Getting started with the Operator SDK
About the Operator SDK
The Operator Framework is an open source toolkit to manage Kubernetes native applications, called Operators, in an effective, automated, and scalable way. Operators take advantage of Kubernetes' extensibility to deliver the automation advantages of cloud services like provisioning, scaling, and backup and restore, while being able to run anywhere that Kubernetes can run.
Operators make it easy to manage complex, stateful applications on top of Kubernetes. However, writing an Operator today can be difficult because of challenges such as using low-level APIs, writing boilerplate, and a lack of modularity, which leads to duplication.

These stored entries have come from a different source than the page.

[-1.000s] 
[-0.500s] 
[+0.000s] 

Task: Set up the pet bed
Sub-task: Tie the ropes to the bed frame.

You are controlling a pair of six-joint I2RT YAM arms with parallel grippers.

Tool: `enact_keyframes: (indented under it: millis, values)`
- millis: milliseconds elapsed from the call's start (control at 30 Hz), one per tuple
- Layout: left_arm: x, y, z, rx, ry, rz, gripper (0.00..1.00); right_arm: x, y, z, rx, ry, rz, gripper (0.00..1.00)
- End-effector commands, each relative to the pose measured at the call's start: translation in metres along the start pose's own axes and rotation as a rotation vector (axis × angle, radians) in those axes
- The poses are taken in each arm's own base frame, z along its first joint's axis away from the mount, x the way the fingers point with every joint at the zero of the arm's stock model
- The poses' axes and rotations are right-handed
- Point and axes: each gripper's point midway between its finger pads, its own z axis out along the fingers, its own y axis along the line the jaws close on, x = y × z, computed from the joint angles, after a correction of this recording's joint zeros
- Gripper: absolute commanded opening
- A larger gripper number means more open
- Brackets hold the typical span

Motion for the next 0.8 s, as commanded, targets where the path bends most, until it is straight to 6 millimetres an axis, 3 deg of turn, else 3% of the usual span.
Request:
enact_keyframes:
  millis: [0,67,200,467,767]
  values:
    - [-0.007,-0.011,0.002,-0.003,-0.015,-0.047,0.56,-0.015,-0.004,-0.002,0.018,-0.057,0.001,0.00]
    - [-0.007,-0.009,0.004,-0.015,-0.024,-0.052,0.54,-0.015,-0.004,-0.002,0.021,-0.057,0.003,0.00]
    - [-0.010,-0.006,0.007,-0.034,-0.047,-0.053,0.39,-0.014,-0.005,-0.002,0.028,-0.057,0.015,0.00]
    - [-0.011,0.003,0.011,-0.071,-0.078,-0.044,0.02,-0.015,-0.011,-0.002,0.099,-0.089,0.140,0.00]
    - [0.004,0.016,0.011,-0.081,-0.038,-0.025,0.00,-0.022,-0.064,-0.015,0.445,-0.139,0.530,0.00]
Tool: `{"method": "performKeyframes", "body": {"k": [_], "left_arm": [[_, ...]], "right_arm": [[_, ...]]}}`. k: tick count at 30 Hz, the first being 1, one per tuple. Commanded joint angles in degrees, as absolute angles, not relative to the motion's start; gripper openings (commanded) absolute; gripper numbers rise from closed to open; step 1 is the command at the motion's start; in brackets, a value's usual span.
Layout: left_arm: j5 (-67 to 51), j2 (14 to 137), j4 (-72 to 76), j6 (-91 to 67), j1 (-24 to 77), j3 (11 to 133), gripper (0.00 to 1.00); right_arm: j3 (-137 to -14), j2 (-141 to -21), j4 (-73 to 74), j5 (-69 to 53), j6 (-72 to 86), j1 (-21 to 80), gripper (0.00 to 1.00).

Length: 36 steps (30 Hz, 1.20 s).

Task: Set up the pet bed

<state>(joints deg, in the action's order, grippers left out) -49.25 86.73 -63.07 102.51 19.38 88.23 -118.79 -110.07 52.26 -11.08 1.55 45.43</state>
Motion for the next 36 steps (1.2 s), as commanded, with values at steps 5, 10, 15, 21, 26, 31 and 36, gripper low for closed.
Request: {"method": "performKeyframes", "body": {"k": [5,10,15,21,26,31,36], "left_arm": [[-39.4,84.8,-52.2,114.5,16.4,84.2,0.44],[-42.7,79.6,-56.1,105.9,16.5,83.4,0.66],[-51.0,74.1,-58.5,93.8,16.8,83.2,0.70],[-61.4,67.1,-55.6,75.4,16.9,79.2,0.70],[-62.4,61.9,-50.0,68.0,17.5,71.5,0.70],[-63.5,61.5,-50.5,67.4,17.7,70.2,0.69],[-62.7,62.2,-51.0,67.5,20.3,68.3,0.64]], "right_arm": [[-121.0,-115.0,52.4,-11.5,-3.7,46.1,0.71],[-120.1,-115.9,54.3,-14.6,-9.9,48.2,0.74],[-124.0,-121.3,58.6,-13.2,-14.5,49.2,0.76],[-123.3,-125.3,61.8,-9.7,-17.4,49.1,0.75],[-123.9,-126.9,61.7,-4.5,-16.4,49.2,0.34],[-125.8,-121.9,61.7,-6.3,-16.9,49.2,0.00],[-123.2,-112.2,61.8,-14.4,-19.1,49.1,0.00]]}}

The Operator SDK is a framework designed to make writing operators easier by providing:
-
High-level APIs and abstractions to write the operational logic more intuitively
-
Tools for scaffolding and code generation to quickly bootstrap a new project
-
Extensions to cover common operator use cases
Operator SDK Workflow
The SDK provides the following workflow to develop a new operator:
-
Create a new Operator project using the SDK command line interface (CLI).
-
Define new resource APIs by adding Custom Resource Definitions (CRDs).
-
Specify resources to watch using the SDK API.
-
Define the Operator reconciling logic in a designated handler and use the SDK API to interact with resources.
-
Use the SDK CLI to build and generate the Operator deployment manifests.
At a high level, an Operator using the SDK processes events for watched resources in a user-defined handler and takes actions to reconcile the state of the application.
Manager
The main program for the Operator is the manager cmd/manager/main.go
file. The manager automatically registers the scheme for all custom resources defined under pkg/apis/
and runs all controllers under pkg/controller/
.
The manager can restrict the namespace that all controllers watch for resources:
mgr, err := manager.New(cfg, manager.Options{Namespace: namespace})

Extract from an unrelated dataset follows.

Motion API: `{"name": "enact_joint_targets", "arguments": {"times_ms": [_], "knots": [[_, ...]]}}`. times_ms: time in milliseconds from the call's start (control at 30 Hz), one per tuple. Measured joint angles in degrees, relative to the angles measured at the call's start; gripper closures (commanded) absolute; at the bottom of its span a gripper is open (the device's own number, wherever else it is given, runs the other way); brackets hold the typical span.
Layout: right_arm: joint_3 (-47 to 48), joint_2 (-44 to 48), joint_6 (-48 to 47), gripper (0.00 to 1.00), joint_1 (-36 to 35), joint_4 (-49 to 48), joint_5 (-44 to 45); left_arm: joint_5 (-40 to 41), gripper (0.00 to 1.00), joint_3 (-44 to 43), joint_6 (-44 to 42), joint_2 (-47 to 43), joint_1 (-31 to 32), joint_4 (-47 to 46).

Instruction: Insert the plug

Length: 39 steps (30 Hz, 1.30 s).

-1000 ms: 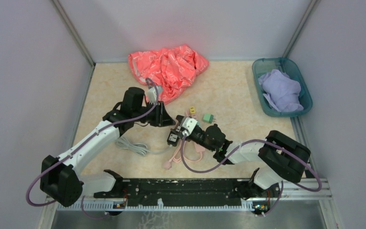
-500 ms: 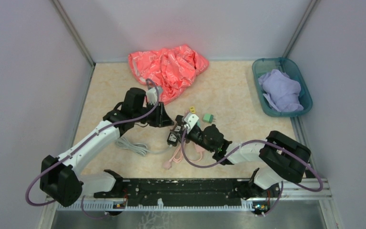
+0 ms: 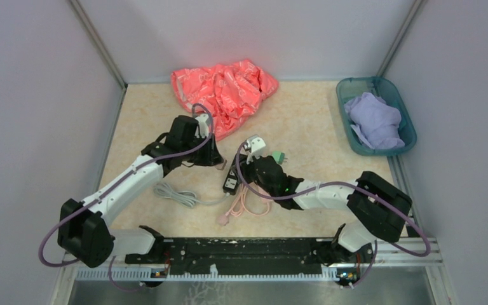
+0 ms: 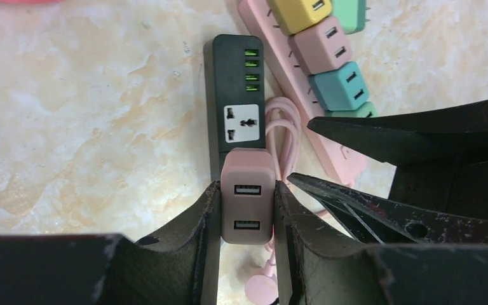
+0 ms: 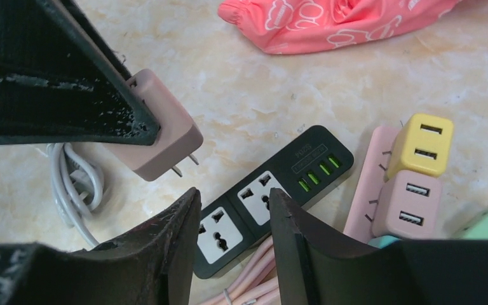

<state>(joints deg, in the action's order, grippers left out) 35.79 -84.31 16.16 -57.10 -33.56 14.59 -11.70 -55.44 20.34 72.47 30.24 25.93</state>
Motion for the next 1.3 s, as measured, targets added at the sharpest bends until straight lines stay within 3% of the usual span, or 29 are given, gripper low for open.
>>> {"name": "enact_joint_targets", "arguments": {"times_ms": [267,633,1300], "knots": [[4.74,-4.2,6.49,0.69,0.42,9.38,3.56,3.61,1.0,-0.04,0.63,2.03,1.11,-0.17],[7.15,-8.57,14.23,0.72,2.4,16.46,3.82,5.62,1.0,-0.04,1.92,5.01,2.64,-1.73],[12.35,-14.34,21.14,0.81,2.91,19.28,3.23,7.58,1.0,-0.02,3.19,9.25,4.11,-4.37]]}}
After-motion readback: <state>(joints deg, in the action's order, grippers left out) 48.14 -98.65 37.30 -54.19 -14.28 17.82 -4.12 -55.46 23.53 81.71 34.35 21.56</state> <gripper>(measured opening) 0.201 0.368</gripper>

By default, this is the namespace that the Operator is running in. To watch all namespaces, you can leave the namespace option empty:
mgr, err := manager.New(cfg, manager.Options{Namespace: ""})
Installing the Operator SDK CLI
The Operator SDK has a CLI tool that assists developers in creating, building, and deploying a new Operator project. You can install the SDK CLI on your workstation so you are prepared to start authoring your own Operators.
-
Clone an
operator-sdk
repository:$ mkdir -p $GOPATH/src/github.com/operator-framework $ cd $GOPATH/src/github.com/operator-framework $ git clone https://github.com/operator-framework/operator-sdk $ cd operator-sdk
-
Check out the desired release branch:
$ git checkout master
-
Install the SDK CLI tool:
$ make dep $ make install
This installs the CLI binary
operator-sdk
at $GOPATH/bin. -
Verify that the CLI tool was installed correctly:
$ operator-sdk -h
Building a Memcached Operator using the Operator SDK
The Operator SDK makes it easier to build Kubernetes native applications, a process that can require deep, application-specific operational knowledge. The SDK not only lowers that barrier, but it also helps reduce the amount of boilerplate code needed for many common management capabilities, such as metering or monitoring.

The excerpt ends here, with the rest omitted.